04 julho, 2016

Sacrifício

Lupe, membro solene da família Bom-Tempo é diagnosticado tarde demais com um mal irreversível e os veterinários recomendam a eutanásia. Todos os parentes, os quais pelo cão tem grande apreço se dividem entre aqueles que são a favor e os que são contra a crucificação.

Mesa redonda, argumentos na ponta da língua, cartas na manga, muito chororô e até os que são a favor lá no fundo de suas almas são contra. Tia Cecília, a mais religiosa, relembra a todos da crucificação de cristo e o quanto que sofreu na cruz por nós pecadores, mas nada argumenta sobre a situação do animal porque “Não vou nem me meter, mas sendo contra o aborto, também sou contra toda e qualquer ação que tenha o objetivo de retirar a vida de alguém”. Enquanto isso as crianças se afogam em lágrimas, os adolescentes principalmente. George o primo mais velho, por exemplo, menciona que foi basicamente, e por culpa da mãe, criado pelo cachorro, “quantas vezes eu não cai do berço graças ao Lupe, e quantas vezes me fez companhia enquanto a mãe não estava. Ele não merece tanto sofrimento, sou a favor...”. Os homens da casa, sisudos, padecem por dentro, mas não falam muito porque fingem refletir a procura de uma solução. Seu Rogério, o avô, recorda que por 16 anos a casa foi como uma fortaleza graças à coragem e astúcia do pastor alemão, “ladrão tem a planta inteirinha do céu, mas dessa casa aqui até hoje só viu a faixada. Não sei nem o que dizer e acho melhor nem saber de nada porque assim nada eu digo... Vou é preparar uma boa dose de whisky!”. Adele, a cadela que deu a Lupe seis filhotes e muito trabalho a quem teve que cuidar, foi trazida pelo dono e no canto da casa se escorou. Não queria ver o cachorro da sua vida naquele estado. Apesar disso não uivou e só duas latidas deu. Segundo Marta, a caçula da família e tradutora de cães, Adele preferia que fosse o animal poupado da dor, “um de nós teria que ir primeiro mesmo...”.

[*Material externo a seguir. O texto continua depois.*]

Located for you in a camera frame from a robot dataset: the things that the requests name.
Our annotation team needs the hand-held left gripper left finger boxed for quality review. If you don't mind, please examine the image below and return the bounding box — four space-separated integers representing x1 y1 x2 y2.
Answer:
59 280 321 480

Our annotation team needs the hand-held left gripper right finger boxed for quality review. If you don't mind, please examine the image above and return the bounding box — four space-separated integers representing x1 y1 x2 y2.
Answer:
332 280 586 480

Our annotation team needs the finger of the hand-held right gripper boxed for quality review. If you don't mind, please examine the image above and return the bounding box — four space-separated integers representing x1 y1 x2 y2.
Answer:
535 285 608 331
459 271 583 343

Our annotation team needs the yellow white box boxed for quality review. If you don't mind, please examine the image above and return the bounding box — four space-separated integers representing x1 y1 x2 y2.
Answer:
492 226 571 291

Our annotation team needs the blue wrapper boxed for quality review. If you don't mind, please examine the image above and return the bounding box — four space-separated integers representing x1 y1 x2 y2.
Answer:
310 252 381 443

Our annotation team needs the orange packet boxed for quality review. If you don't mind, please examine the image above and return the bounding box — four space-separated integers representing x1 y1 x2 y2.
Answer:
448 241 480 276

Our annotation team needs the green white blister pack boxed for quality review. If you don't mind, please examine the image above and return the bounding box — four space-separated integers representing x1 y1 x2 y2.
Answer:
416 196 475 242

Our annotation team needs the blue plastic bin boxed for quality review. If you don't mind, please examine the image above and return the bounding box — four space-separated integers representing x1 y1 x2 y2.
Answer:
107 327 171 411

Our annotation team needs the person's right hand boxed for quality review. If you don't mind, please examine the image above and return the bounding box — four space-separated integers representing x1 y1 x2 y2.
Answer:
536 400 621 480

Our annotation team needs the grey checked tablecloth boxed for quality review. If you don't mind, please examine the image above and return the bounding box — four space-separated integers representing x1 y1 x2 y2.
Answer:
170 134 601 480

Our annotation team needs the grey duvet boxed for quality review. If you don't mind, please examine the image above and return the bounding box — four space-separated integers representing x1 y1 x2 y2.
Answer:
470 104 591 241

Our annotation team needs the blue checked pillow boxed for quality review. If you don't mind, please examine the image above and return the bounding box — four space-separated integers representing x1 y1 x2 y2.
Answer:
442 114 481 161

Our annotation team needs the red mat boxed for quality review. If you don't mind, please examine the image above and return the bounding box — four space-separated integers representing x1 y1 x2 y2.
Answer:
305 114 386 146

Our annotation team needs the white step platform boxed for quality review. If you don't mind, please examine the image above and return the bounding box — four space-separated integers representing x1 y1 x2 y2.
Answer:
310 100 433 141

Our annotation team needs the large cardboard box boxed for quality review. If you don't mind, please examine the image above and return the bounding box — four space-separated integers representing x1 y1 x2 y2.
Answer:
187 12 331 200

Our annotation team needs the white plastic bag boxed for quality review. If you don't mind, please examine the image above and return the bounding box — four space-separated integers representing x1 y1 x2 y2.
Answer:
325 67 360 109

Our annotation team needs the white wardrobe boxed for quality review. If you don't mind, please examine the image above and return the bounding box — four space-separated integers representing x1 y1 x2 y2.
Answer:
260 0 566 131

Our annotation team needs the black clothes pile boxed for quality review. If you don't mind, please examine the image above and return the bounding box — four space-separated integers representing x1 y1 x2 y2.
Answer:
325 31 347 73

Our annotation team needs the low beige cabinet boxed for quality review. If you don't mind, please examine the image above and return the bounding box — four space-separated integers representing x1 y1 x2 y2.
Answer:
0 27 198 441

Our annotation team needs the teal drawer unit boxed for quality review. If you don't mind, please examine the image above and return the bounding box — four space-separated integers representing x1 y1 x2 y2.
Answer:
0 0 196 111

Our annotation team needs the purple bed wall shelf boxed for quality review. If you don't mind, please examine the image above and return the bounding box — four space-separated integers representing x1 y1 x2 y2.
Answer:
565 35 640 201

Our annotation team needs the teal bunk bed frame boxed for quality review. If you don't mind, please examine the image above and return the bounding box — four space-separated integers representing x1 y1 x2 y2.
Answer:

A Lupe incomodava mais aquela comoção geral e todo o lengalenga pra decidir que rumo tomaria sua vida que as agonias e torturas causadas pela doença. Não era um cão lá muito sentimental e inclusive, certa vez a Adele, confessou desejar ser cremado. Marta nunca ficou sabendo, logo, a família também desconhecia tal escolha.

Os veterinários estavam agoniados. Era sexta feira, e um deles já estava atrasado para o happy hour com os amigos. Percebendo o cão, o incomodo que causava começou a relembrar os tempos em que era treinado por seu Rogério. A brincadeira que mais gostava era a de se fingir de morto, pois a recompensa era a maior. Dois biscoitos de maisena.  Fez um esforço pra atiçar a memória do paladar, fechou os olhos e simulando a morte esperou-a chegar.